Gregg configured his algorithms with the users’ height, weight, and thigh dimension. They were then asked to walk on a treadmill for 15 minutes at various speeds. At their fastest, the participants were walking at more than one meter per second–which is slightly less than the average 1.3 meters per second walking speed of able-bodied people.
“One thing we noticed is that it, unsurprisingly, takes people a while to develop trust that the leg is going to behave the way they wish it to,” says Levi Hargrove, director of neural engineering for the Prosthetics and Orthotics Laboratory Rehabilitation Institute of Chicago–who was involved in the study.
“At first, people are concerned about whether the leg will hold them up. Once they see that it does, they begin using it at slow speeds, before gradually growing more confident. It’s no different than any other technology in that way,” he says.

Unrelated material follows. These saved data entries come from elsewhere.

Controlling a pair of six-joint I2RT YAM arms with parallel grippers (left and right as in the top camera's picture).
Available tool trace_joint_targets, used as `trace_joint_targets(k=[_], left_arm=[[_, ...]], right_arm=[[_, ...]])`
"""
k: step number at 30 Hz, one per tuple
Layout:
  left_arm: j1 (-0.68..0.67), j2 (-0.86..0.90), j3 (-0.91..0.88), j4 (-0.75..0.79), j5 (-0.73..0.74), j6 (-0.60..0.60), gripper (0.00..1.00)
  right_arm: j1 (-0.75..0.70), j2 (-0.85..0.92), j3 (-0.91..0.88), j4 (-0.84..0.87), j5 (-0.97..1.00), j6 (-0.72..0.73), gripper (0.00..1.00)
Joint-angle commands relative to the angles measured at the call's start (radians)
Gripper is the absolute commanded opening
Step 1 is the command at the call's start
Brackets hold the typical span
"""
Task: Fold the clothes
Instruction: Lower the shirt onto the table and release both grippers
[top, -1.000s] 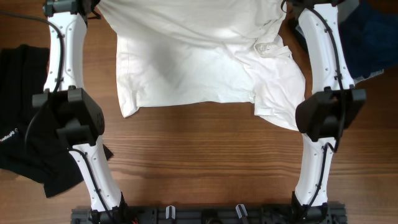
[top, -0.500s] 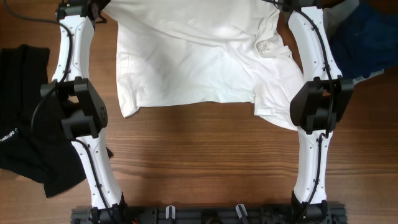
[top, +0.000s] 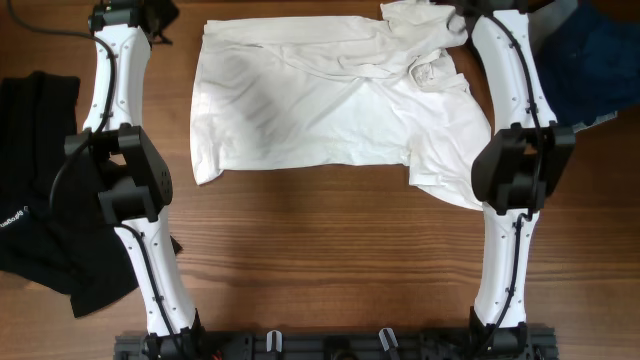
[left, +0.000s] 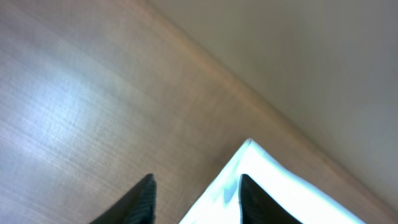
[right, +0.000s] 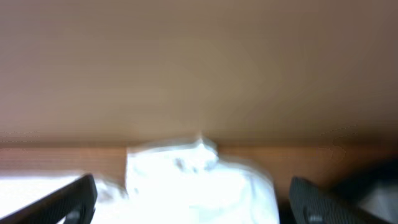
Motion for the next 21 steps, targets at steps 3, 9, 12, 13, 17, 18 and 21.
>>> trace_joint_targets(k=[3,9,12,13,17,18,21], left_arm=[[0.002,0.013,0.001,-0.311,0.058,0.007,0.27],[-0.003,0.013,0.001,-0.598,0.083,0.007,0.29],[-0.010,0.013,0.001,-0.674,0.091,0.007,0.27],[-0.013,0.012,0.001,-0.692,0.094,0.007,0.27],[-0.069,-0.016,0.001,-0.731,0.079,0.007,0.22],[-0.087,-0.027,0.001,-0.730,0.066,0.007,0.22],[-0.153,-0.066,0.001,-0.747,0.018,0.007,0.23]], right_arm=[[-0.031,-0.003,0.001,-0.360,0.009,0.148,1.00],[-0.023,-0.001,-0.008,-0.601,-0.072,0.162,1.00],[-0.022,-0.001,-0.013,-0.637,-0.069,0.155,1.00],[-0.022,-0.004,-0.013,-0.644,-0.069,0.155,1.00],[-0.016,-0.110,-0.013,-0.657,0.025,0.146,1.00],[-0.014,-0.153,-0.013,-0.663,0.046,0.159,1.00],[-0.014,-0.243,-0.019,-0.701,0.038,0.166,1.00]])
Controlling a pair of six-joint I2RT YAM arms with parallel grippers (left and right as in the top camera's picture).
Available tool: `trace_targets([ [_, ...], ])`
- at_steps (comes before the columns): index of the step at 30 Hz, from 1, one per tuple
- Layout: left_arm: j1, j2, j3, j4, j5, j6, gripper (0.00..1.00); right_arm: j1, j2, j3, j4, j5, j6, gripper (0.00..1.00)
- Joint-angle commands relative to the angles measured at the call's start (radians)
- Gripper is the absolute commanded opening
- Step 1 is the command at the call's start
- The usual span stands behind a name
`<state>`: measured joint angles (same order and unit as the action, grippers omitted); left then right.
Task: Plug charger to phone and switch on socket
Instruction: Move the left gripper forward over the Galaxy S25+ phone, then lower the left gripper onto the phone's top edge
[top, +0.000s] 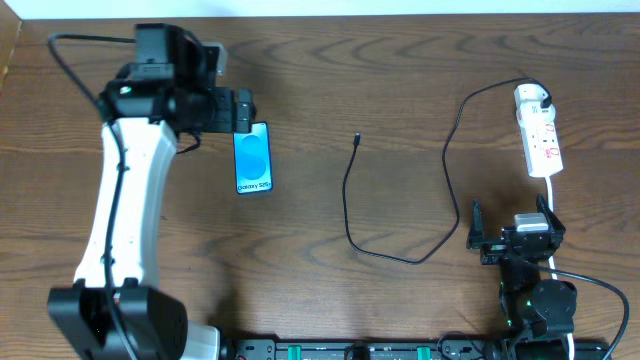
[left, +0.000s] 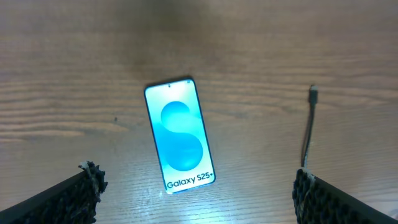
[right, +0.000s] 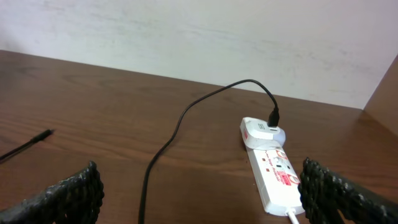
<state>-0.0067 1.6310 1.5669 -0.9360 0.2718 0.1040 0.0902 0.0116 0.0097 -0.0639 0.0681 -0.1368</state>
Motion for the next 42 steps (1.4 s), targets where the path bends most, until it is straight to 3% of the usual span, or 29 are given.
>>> trace_targets([
  [1, -0.038, 0.064, 0.020, -0.002, -0.100, -0.066, 0.98, 0.007, -0.006, -0.005, -0.002, 0.008, -0.007, 0.99],
  [19, -0.045, 0.259, 0.009, -0.002, -0.101, -0.105, 0.98, 0.007, -0.006, -0.005, -0.002, 0.008, -0.007, 0.99],
  [42, -0.045, 0.279, 0.003, -0.002, -0.101, -0.106, 0.98, 0.007, -0.006, -0.005, -0.002, 0.008, -0.007, 0.99],
])
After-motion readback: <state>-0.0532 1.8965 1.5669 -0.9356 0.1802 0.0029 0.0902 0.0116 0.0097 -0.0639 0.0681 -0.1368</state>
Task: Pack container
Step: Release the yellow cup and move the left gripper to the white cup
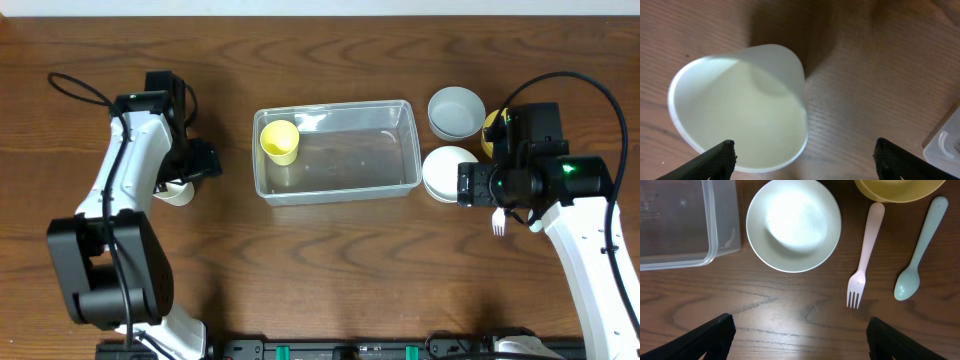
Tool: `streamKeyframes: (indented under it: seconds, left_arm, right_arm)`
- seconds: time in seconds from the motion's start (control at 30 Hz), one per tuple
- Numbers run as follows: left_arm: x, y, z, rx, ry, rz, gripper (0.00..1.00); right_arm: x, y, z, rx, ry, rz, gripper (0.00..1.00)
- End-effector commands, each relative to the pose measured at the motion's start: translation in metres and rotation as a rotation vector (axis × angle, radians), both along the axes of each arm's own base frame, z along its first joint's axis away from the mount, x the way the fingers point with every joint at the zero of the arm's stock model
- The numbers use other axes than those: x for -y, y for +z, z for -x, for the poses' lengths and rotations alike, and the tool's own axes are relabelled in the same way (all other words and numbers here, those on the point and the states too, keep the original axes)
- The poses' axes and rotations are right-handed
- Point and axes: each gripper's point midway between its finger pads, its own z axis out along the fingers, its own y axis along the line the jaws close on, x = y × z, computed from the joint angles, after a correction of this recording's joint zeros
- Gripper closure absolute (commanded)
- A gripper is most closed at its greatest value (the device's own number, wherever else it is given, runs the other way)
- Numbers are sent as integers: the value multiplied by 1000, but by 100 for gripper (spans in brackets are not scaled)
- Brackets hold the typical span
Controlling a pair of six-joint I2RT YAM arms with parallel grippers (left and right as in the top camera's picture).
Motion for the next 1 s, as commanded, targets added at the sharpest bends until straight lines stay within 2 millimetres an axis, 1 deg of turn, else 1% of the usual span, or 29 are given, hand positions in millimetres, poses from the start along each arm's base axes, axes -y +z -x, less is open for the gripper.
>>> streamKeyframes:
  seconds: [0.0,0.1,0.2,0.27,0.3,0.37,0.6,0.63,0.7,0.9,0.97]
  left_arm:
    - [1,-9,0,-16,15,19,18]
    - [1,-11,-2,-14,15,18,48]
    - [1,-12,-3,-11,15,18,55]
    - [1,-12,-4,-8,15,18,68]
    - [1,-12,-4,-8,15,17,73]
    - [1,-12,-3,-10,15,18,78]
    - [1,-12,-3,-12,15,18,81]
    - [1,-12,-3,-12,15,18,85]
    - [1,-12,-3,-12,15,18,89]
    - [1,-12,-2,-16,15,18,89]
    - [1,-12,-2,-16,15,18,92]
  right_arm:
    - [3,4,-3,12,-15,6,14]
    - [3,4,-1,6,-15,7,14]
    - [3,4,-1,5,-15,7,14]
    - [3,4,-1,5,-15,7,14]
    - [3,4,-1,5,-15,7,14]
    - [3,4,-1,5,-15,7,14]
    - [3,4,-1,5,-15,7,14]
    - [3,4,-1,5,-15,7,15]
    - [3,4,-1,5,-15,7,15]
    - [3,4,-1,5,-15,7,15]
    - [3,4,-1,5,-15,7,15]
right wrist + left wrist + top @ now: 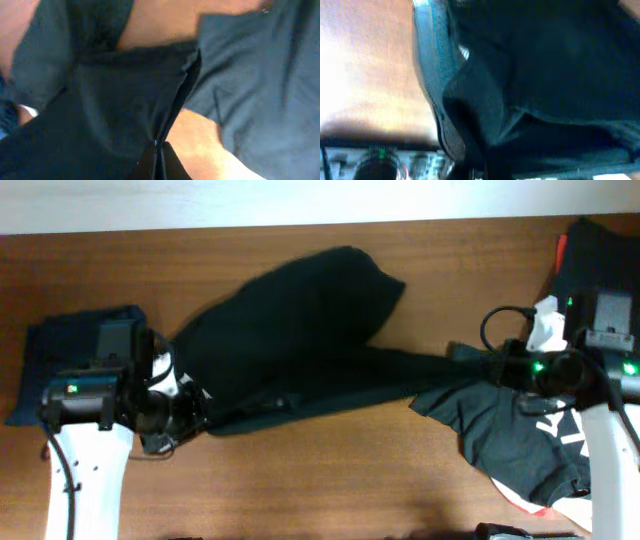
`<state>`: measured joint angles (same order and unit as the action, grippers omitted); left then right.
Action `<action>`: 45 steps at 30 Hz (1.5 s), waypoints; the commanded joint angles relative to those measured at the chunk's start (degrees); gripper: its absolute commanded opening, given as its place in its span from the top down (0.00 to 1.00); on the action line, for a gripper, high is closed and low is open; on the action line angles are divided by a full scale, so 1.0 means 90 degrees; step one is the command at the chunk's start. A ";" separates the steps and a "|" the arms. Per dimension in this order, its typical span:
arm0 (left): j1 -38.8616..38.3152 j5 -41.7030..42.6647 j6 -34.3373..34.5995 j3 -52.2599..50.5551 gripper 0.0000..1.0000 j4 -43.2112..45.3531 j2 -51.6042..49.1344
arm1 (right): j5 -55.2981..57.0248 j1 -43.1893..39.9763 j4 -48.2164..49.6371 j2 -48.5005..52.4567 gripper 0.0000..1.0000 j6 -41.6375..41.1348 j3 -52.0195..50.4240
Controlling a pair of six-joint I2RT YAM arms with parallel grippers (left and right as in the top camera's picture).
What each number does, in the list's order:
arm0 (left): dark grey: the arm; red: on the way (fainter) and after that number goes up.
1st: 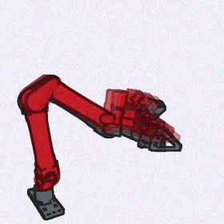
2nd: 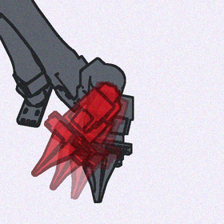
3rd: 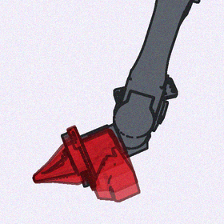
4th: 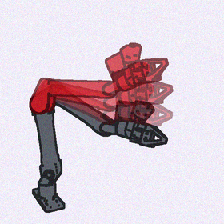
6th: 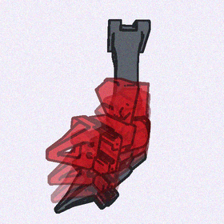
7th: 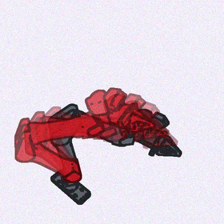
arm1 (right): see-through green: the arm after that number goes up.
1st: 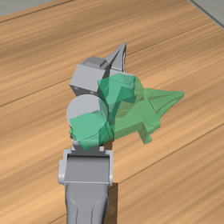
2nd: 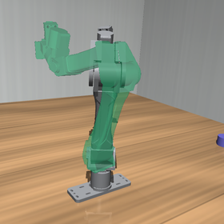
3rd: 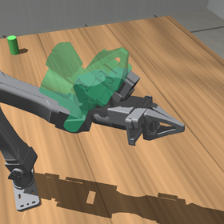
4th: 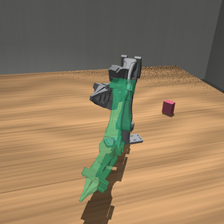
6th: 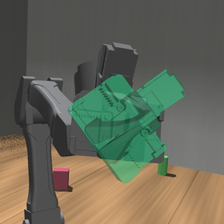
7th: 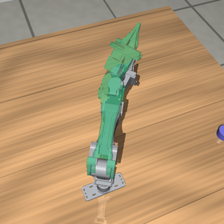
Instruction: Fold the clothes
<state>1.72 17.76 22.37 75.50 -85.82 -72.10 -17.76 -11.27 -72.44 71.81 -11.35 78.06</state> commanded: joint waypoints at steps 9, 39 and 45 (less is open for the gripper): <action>0.0075 -0.0143 0.0901 -0.0172 1.00 0.0491 0.0425 | 0.0189 0.0141 0.2072 0.0284 0.96 0.0243 0.0291; 0.1217 -0.1729 0.2239 -0.0894 0.01 0.2664 -0.1054 | 0.1001 0.2217 0.4121 0.4090 0.01 0.0214 0.0294; 0.0850 -0.0699 0.1574 -0.3026 0.01 0.3451 -0.1122 | 0.1001 0.1955 0.2042 0.4090 0.01 0.0214 0.0291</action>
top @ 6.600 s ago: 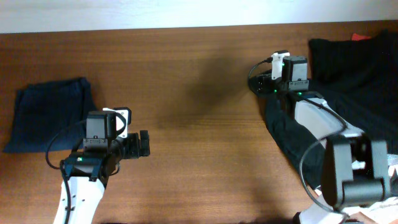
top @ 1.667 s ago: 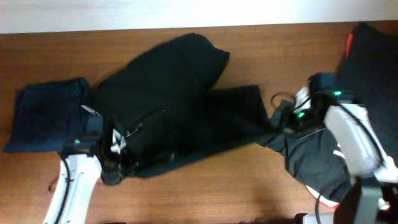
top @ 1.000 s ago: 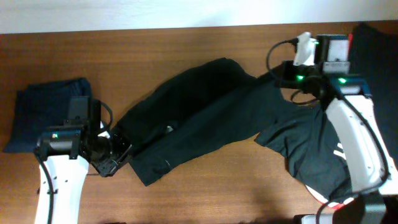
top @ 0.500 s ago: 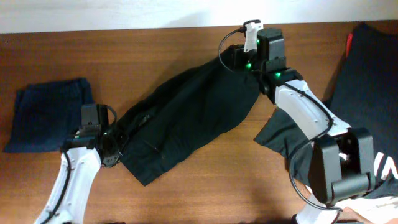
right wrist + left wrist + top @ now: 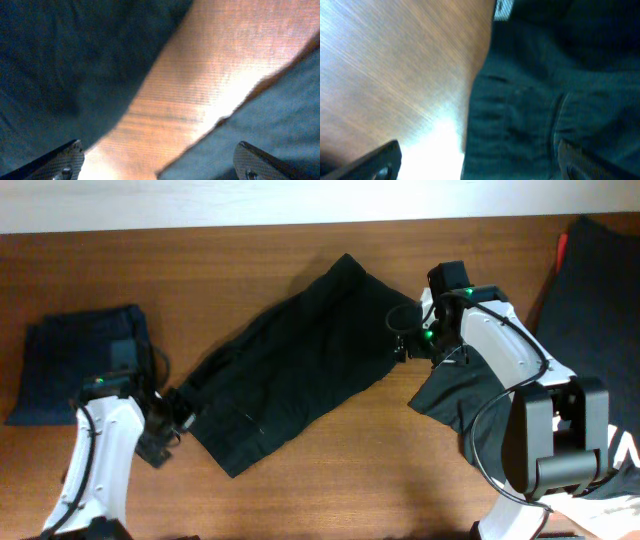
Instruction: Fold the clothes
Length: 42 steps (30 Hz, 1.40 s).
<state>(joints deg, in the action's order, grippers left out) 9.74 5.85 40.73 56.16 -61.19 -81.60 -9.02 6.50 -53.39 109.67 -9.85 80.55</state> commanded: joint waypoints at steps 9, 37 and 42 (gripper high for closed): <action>-0.0306 0.1712 -0.0478 -0.2268 0.57 0.3424 -0.0223 | -0.0051 -0.0019 -0.0226 -0.0117 0.01 0.0041 0.0015; -0.0452 0.0372 -0.1052 -0.2278 0.37 0.3096 -0.0231 | -0.0046 -0.0019 -0.0187 -0.0117 0.01 0.0046 0.0017; -0.0459 0.0398 -0.1037 -0.2285 0.35 0.3186 -0.0311 | -0.0046 -0.0019 -0.0189 -0.0117 0.01 0.0046 0.0017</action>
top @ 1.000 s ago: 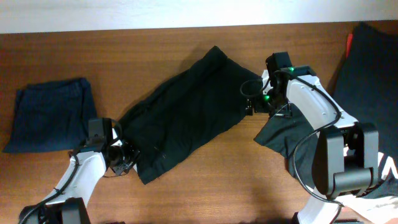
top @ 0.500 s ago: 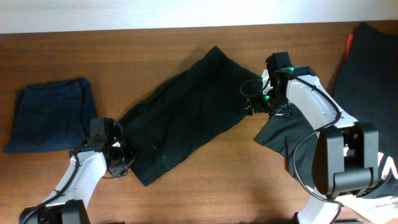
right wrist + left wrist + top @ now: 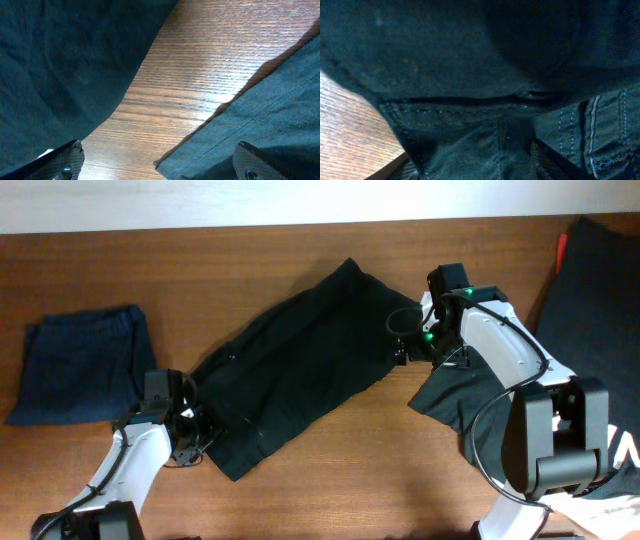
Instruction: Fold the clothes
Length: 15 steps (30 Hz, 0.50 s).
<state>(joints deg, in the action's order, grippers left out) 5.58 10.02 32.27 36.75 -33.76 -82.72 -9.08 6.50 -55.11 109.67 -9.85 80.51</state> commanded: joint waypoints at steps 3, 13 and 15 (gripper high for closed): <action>-0.0056 0.0520 -0.0100 -0.0129 0.50 0.0729 -0.1139 | -0.0039 -0.0019 -0.0005 -0.0117 0.01 0.0046 0.0022; -0.0160 -0.0311 -0.1117 0.2586 1.00 -0.2693 -0.0692 | -0.0964 0.0019 -0.0163 -0.0124 0.27 0.0867 0.0464; -0.0243 -0.0311 -0.1263 0.3128 1.00 -0.3497 -0.0313 | -0.2152 0.0228 -0.0165 -0.0124 0.61 0.1537 0.0748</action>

This element of trust is crucial–and a reason why Gregg’s research is about more than just a nifty new algorithm interesting purely to researchers. The ideal powered prosthesis needs to have a synergistic relationship with its user: cooperating with them rather than feeling like a separate entity.
“My hope is that the control strategy that we’re developing will allow patients to use prosthetic legs more naturally, like they would with biological limbs,” says Gregg. “The goal is for the human user of the leg not to have to put any extra thought into walking. This would mean seamlessly adjusting to walking speeds as the subject decides to walk slower or faster.”
Gregg says that he was extremely happy with the experiment, but there’s still plenty of work to do before his technology can be made available to the general public.
For example, while the study successfully demonstrated that the powered prosthesis can intelligently adapt to different walking speeds, it still needs to be shown that it can shift between other actions without problems. This is particularly crucial when dealing with real-world scenarios that haven’t previously been anticipated.
“That’s a challenge that our lab is looking at right now,” Gregg says. “Even if we’re 99% accurate at identifying what task the leg should be dealing with at any given time, that still means that one out of every 100 steps you could have the wrong task–which is unacceptably frequent.”
For this advance to take place, researchers must continue to develop different ways for the user to interface with their prosthesis. This could be a mechanical movement of residual muscles (think the leg equivalent of a touch-screen gesture) or more subtle muscle activation, as measured using electrodes. The goal of both would be to allow the user to subconsciously switch between gait patterns when anticipating a task change.
“When you use voice recognition on your phone, if you were to look at that voice waveform on your computer it would be incredibly noisy,” says Levi Hargrove. “Yet the algorithm and signal processing on your phone does a good job of picking up what you’re trying to say, by converting that noisy signal into useful information. When your muscles contract, they make signals that are very much like a voice signal. The information is there if you decode it properly.”
Ultimately, the work is an exciting breakthrough that suggests that prosthetic legs could one day soon could come close to matching the functionality of biological limbs.
“It’s my dream that motorized robotic limbs will be able to do all the everyday things that most of us take for granted, like running to catch a bus,” says Dr. Gregg.
It may happen sooner than you think, too.
“I think this could be available within three to five years, which is pretty near-term for the prosthetics and robotics industry,” says Hargrove. “I’m very optimistic.”